Accordingly, the memory 105 stores software instructions 107A that,
when executed, will implement a software application for performing
one or more operations. The memory 105 also stores data 107B to be
used with the software application. In the illustrated embodiment,
the data 107B contains process data that the software application
uses to perform the operations, at least some of which may be
parallel.
[0021] The master computer 101 also includes a plurality of
processors 109 and an interface device 111. The processors 109 may
be any type of processing device that can be programmed to execute
the software instructions 107A. The processors 109 may be
commercially generic programmable microprocessors, such as
Intel.RTM. Pentium.RTM. or Xeon.TM. microprocessors, Advanced Micro
Devices Athlon.TM. microprocessors or Motorola 68K/Coldfire.RTM.
microprocessors. Alternately, the processors 109 may be
custom-manufactured processors, such as microprocessors designed to
optimally perform specific types of mathematical operations. The
interface device 111, the processors 109, the memory 105 and the
input/output devices 103 are connected together by a bus 113.
[0022] The interface device 111 allows the master computer 101 to
communicate with the remote slave computers 115A, 115B, 115C . . .

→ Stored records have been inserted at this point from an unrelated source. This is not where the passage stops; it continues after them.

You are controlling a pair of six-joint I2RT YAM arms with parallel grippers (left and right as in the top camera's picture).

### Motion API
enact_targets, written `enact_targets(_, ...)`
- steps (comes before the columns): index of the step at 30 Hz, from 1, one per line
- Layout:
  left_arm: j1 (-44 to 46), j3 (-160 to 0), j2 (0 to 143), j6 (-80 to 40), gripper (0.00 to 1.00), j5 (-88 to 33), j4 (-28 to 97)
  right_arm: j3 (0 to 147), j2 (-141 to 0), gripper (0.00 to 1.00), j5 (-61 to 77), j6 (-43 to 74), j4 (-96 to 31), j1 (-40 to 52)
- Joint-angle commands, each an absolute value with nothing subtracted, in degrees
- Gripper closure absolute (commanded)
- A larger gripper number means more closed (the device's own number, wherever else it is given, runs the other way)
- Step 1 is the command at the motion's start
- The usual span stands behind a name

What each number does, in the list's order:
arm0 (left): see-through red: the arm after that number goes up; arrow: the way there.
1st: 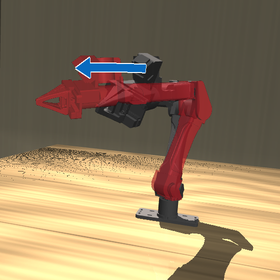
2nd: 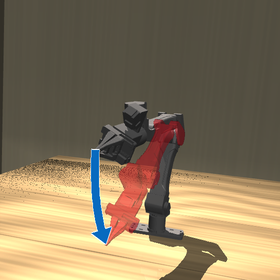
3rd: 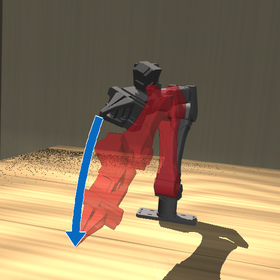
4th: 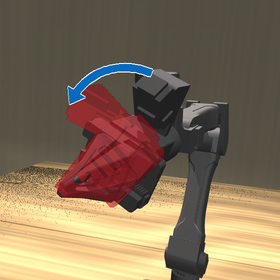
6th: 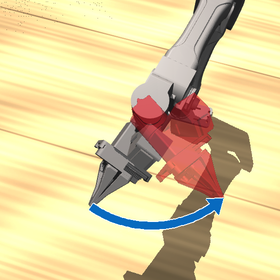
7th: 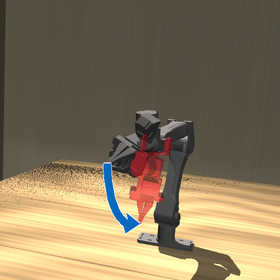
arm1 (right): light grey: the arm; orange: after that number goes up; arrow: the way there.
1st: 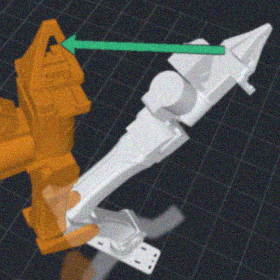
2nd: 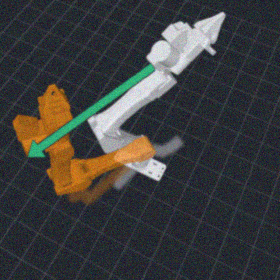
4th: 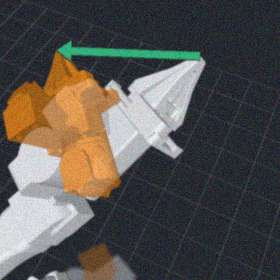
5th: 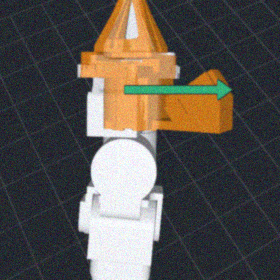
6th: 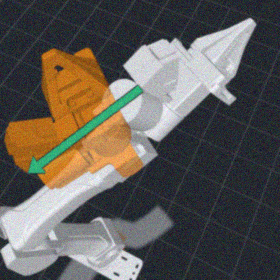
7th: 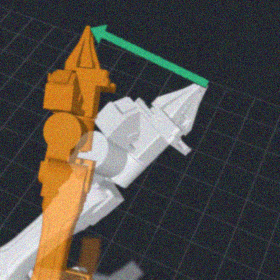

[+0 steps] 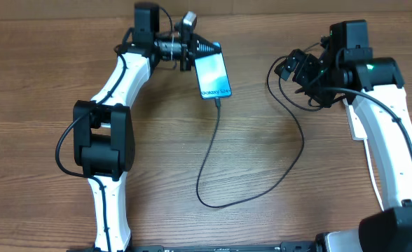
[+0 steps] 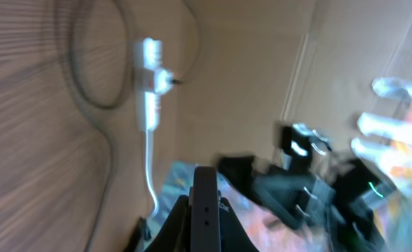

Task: Plug charger to phone and switch on socket

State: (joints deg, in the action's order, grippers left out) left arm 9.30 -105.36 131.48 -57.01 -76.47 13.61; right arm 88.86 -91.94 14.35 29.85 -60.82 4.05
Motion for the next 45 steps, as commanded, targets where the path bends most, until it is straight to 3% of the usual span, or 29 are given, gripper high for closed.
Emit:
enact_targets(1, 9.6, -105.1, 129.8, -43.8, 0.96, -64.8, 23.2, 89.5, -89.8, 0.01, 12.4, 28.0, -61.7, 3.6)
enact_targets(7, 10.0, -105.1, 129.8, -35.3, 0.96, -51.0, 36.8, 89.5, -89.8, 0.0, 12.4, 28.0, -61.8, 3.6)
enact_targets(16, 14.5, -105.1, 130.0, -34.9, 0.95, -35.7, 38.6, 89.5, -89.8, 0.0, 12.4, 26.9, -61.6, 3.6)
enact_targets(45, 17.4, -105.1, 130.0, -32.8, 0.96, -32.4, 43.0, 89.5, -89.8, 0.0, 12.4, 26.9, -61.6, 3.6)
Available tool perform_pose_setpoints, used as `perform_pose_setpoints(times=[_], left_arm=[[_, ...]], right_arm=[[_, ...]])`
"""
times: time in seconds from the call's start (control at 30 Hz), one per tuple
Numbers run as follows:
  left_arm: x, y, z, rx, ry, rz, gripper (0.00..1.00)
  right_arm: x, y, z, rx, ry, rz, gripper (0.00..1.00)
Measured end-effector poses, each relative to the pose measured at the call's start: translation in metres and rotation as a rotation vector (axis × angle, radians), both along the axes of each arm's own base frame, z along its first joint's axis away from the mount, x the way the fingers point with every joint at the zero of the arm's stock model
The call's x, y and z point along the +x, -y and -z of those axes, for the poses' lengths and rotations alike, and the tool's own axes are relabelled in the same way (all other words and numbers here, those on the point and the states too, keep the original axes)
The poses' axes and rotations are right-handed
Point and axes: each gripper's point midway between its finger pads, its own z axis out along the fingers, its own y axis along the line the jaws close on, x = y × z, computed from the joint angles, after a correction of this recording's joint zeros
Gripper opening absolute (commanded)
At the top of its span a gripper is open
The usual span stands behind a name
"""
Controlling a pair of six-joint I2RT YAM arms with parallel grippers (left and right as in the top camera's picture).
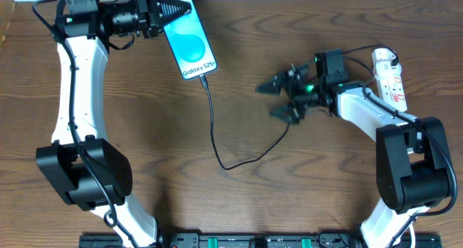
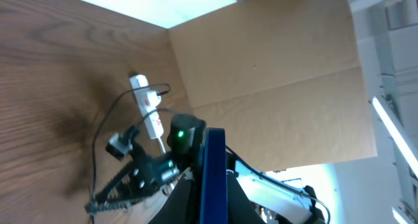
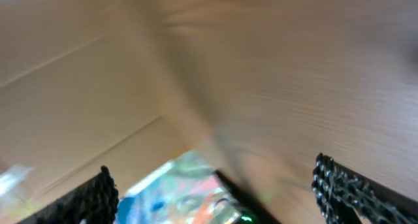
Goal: Plug charger to phone and switch on socket
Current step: 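Open the right gripper and pull it back from the phone, then lower the phone flat onto the table center with the left gripper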
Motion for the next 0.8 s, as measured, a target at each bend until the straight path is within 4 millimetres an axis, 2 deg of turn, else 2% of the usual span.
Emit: perform_pose_setpoints(times=[0.1,0.2,0.27,0.47,0.63,0.8], left_arm=[[0.003,-0.001,0.004,0.019,-0.006,-0.021,0.07],[0.004,-0.001,0.013,0.051,-0.038,-0.047,0.08],[0.003,-0.001,0.025,0.089,-0.081,-0.071,0.07],[-0.009,0.011,0.078,0.321,-0.214,-0.118,0.08],[-0.018,0.028,0.106,0.490,-0.225,-0.097,0.07],[-0.022,0.042,0.130,0.573,-0.238,-0.065,0.07]], right_arm=[[-0.027,0.021,0.031,-0.185,-0.089,-0.015,0.95],[-0.045,0.044,0.045,-0.348,-0.103,-0.041,0.94],[-0.050,0.057,0.045,-0.437,-0.087,-0.048,0.93],[-0.058,0.092,0.038,-0.646,-0.063,-0.020,0.93],[-0.066,0.109,0.038,-0.745,-0.100,0.009,0.91],[-0.073,0.122,0.042,-0.815,-0.131,0.012,0.91]])
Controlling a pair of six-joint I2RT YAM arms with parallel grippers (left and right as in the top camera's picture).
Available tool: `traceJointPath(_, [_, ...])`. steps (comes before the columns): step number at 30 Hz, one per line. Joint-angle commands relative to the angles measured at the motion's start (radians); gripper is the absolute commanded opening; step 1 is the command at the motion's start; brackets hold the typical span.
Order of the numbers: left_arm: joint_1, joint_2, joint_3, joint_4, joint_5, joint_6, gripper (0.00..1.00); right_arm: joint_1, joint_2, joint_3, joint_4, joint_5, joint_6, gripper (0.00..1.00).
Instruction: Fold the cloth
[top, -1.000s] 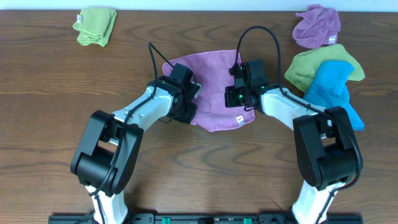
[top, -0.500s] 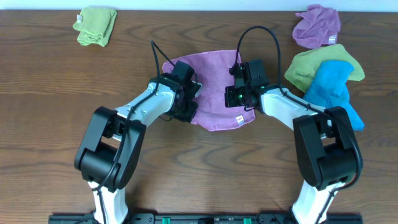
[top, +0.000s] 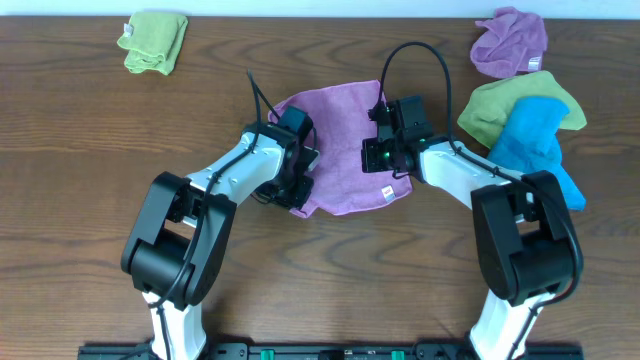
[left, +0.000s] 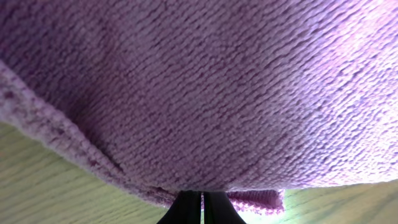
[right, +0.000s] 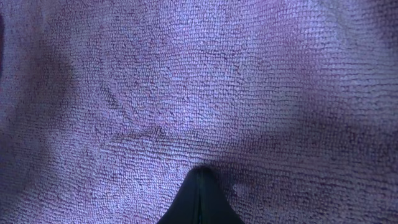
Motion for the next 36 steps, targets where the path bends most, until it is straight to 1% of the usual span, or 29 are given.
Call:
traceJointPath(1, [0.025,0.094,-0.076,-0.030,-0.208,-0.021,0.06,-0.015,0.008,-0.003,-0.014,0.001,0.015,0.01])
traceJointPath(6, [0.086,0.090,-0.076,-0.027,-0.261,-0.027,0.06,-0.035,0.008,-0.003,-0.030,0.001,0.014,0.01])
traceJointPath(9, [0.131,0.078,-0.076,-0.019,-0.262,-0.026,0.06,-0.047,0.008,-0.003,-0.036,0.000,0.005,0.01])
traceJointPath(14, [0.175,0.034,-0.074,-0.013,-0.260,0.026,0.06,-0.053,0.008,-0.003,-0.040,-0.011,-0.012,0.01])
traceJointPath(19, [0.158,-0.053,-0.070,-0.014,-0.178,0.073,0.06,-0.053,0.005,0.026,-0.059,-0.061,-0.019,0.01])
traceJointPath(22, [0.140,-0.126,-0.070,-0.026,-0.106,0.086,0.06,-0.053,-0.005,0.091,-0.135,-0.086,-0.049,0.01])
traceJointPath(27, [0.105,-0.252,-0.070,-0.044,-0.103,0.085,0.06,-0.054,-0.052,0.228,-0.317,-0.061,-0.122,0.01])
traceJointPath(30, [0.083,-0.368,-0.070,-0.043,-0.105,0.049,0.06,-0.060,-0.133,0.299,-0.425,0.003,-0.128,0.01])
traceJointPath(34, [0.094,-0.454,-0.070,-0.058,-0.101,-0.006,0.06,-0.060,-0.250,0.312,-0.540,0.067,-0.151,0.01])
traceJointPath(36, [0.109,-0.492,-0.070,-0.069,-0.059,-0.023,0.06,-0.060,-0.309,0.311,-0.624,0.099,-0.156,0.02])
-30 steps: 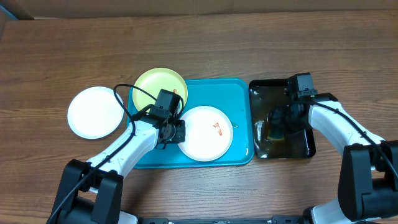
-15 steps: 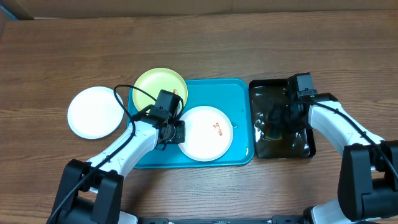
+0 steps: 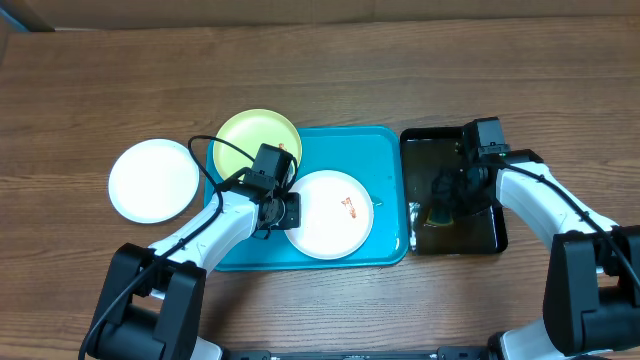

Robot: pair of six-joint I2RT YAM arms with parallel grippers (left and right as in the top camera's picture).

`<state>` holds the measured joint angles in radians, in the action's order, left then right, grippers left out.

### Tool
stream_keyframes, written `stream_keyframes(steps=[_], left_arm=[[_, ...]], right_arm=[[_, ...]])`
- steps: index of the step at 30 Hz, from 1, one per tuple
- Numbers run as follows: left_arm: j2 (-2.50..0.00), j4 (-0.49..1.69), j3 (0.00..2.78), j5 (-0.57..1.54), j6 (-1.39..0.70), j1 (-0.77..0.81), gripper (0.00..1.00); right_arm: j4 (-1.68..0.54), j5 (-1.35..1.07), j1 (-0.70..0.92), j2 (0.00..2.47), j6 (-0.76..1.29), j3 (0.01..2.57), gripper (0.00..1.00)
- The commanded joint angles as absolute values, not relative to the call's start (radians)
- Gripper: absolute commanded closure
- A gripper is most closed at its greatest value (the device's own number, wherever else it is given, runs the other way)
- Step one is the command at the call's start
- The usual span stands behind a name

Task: Clean dirty plates on tray and stack at the side
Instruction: 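Lower the right gripper into the black tray and grasp the sponge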

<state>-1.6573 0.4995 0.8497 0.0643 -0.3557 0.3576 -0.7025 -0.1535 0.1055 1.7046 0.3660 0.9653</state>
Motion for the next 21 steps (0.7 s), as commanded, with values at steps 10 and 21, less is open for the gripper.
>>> stream_keyframes(steps=[10, 21], left_arm=[[-1.684, 0.492, 0.839, 0.071, -0.344, 0.353, 0.96], [-1.684, 0.492, 0.841, 0.071, -0.344, 0.353, 0.95]], right_arm=[[-0.839, -0.015, 0.111, 1.632, 0.311, 1.045, 0.96], [-0.830, -0.019, 0.120, 1.556, 0.201, 1.056, 0.96]])
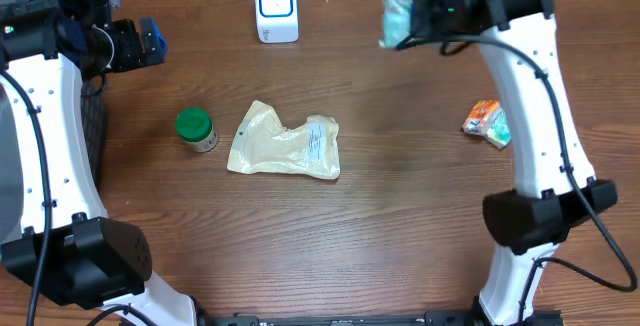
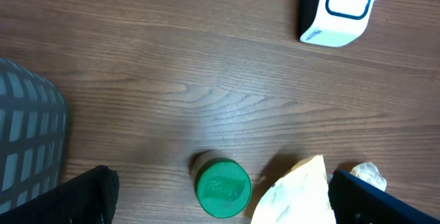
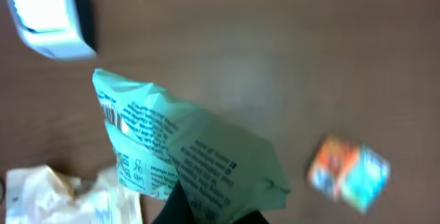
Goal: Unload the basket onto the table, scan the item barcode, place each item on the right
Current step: 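Carry the green pack right and place it beside the other packs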
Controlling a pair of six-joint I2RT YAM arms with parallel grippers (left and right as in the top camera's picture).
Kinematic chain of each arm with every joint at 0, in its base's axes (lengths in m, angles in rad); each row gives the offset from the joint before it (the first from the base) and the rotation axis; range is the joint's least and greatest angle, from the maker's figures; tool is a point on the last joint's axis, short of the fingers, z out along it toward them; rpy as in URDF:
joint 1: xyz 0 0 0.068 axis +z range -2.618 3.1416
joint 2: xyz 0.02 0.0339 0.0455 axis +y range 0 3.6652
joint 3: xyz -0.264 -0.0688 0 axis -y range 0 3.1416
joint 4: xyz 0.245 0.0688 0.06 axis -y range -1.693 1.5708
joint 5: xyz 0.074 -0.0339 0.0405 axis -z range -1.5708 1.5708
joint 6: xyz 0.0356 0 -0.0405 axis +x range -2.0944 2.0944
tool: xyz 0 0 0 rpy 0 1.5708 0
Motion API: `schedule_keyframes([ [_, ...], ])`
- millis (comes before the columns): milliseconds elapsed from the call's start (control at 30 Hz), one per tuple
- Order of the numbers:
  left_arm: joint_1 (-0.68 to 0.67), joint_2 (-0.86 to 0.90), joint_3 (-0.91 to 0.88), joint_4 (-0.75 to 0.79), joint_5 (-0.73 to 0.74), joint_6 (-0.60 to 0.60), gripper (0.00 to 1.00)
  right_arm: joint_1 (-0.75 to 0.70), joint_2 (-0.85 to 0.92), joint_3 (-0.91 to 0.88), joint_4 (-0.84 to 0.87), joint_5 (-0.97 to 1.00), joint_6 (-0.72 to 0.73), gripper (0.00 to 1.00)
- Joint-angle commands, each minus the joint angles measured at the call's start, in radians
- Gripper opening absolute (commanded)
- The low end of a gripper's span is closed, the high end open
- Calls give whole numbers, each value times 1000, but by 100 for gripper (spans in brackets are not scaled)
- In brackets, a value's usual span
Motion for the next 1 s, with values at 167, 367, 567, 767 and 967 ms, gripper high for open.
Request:
schedule_keyframes([
  [167, 0, -14, 10, 4, 5, -6, 100, -149, 37, -168, -49, -126, 112, 4],
  [367, 0, -14, 10, 3, 5, -6, 100, -183, 37, -372, 34, -125, 112, 4],
  [567, 0, -14, 10, 4, 5, -6, 100, -249, 37, -566, 150, -124, 112, 4],
  [767, 0, -14, 10, 3, 5, -6, 100, -320, 37, -614, 216, -122, 112, 4],
  [967, 0, -14, 10, 3, 5, -6, 100, -336, 37, -614, 208, -60, 134, 28],
])
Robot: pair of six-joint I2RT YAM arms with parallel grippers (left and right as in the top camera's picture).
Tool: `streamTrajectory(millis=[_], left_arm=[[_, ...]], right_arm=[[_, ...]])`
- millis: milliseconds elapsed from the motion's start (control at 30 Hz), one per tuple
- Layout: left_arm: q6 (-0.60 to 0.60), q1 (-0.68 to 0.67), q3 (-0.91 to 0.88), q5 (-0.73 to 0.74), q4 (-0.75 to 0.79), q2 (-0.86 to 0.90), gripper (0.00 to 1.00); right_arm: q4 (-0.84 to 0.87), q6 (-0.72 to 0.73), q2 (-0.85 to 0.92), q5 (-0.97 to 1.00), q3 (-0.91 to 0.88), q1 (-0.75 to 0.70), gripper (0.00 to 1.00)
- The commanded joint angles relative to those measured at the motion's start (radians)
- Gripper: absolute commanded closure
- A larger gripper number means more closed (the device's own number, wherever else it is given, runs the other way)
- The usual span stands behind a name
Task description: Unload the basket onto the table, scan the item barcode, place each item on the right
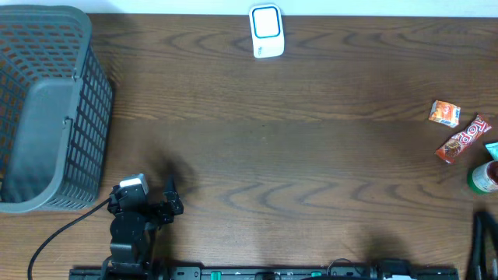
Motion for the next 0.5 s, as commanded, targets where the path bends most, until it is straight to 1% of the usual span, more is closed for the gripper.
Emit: streamTrajectory(millis=[0,100,133,200,333,467], left_arm=[[0.018,0.004,-0.005,-0.003,-0.003,-0.002,0.02],[0.018,0.004,-0.005,-0.003,-0.003,-0.002,0.02],[0.018,0.004,-0.005,-0.003,-0.003,-0.002,0.02],[0.018,0.004,-0.005,-0.003,-0.003,-0.002,0.02],[0.018,0.004,-0.005,-0.003,-0.003,-0.002,0.02],[0.018,0.004,-0.005,-0.003,-0.003,-0.002,0.02]], right_arm=[[-0.021,-0.056,-0.101,0.059,-0.026,0.004,0.01],[0.013,-0.105,-0.181,0.065,-0.086,0.003,0.01],[0.066,-0.136,-0.239,0.064,-0.155,0.003,0.01],[0.142,-0.154,-0.307,0.064,-0.253,0.002,0.01],[0.305,-0.153,-0.438,0.064,-0.475,0.002,0.01],[0.508,-0.153,-0.568,0.058,-0.757,0.002,0.01]])
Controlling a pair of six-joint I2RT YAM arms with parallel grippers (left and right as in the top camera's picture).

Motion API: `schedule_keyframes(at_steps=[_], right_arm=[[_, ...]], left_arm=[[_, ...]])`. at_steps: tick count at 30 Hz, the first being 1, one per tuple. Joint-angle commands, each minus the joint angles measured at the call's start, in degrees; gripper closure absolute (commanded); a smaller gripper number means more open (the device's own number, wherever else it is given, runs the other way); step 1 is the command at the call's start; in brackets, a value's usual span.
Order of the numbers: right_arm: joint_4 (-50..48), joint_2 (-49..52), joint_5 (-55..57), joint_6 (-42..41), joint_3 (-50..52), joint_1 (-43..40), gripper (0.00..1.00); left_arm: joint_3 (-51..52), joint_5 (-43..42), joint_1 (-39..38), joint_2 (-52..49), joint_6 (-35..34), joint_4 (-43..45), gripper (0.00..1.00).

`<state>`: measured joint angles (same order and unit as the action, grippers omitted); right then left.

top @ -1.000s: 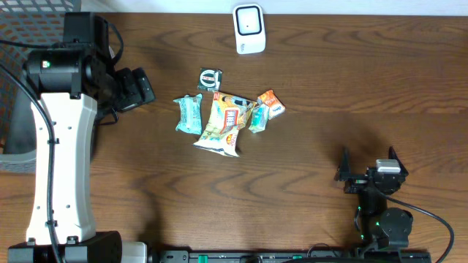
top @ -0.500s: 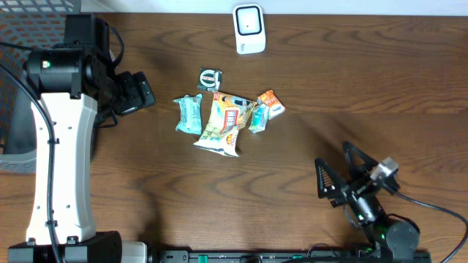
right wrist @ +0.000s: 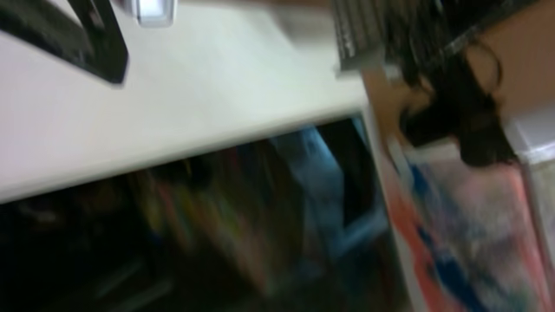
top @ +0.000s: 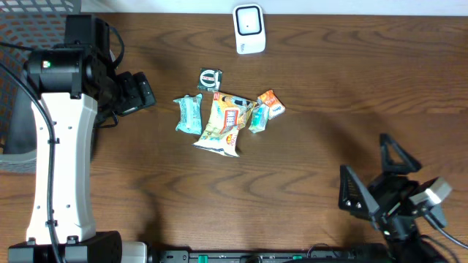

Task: Scan the item barcode
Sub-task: 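Move the right gripper toward the orange wipes pack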

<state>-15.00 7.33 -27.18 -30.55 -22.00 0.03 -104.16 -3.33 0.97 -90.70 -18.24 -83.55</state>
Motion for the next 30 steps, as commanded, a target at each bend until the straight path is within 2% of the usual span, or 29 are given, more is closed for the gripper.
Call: schedule_keyframes(at_steps=[1, 4, 7, 12, 17, 24, 30], right_arm=[[11.54, 8.96, -3.26, 14.64, -12.48, 0.39, 0.01], [26.29, 18.71, -9.31, 21.88, -24.50, 0.46, 0.01], [36.89, 26.95, -13.49, 25.94, -33.73, 0.76, 0.01], [48.81, 37.92, -14.51, 30.86, -43.89, 4.17, 0.01], [51.93, 45.51, -8.44, 31.54, -48.04, 11.82, 0.01], [51.71, 55.19, 13.18, 31.78, -52.00, 26.69, 0.01], [56.06, 66.27, 18.27, 33.48, -57.46, 32.83, 0.01]], left_arm=[[0.37, -0.31, 0.09, -0.13, -0.74, -0.17, 0.02], [0.37, -0.31, 0.09, -0.13, -0.72, -0.17, 0.02], [0.37, -0.31, 0.09, -0.13, -0.72, -0.17, 0.02], [0.37, -0.31, 0.09, -0.13, -0.74, -0.17, 0.02], [0.37, -0.31, 0.09, -0.13, -0.72, -0.17, 0.02], [0.37, -0.31, 0.09, -0.13, -0.74, -0.17, 0.02], [0.37, -0.31, 0.09, -0.13, -0.72, -0.17, 0.02]])
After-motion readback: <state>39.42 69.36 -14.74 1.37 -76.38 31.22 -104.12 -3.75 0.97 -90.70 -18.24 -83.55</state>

115x through a communication interface. The communication interface
may be any suitable type of interface including, for example, a
conventional wired network connection or an optically transmissive
wired network connection. The communication interface may also be a
wireless connection, such as a wireless optical connection, a radio
frequency connection, an infrared connection, or even an acoustic
connection. The protocols and implementations of various types of
communication interfaces are well known in the art, and thus will
not be discussed in detail here.
[0023] Each slave computer 115 includes a memory 117, a processor
119, an interface device 121, and, optionally, one more
input/output devices 123 connected together by a system bus 125. As
with the master computer 101, the optional input/output devices 123
for the slave computers 115 may include any conventional input or
output devices, such as keyboards, pointing devices, microphones,
display monitors, speakers, and printers. Similarly, the processors
119 may be any type of conventional or custom-manufactured
programmable processor device, while the memory 117 may be
implemented using any combination of the computer readable media
discussed above. Like the interface device 111, the interface
devices 121 allow the slave computers 115 to communicate with the
master computer 101 over the communication interface.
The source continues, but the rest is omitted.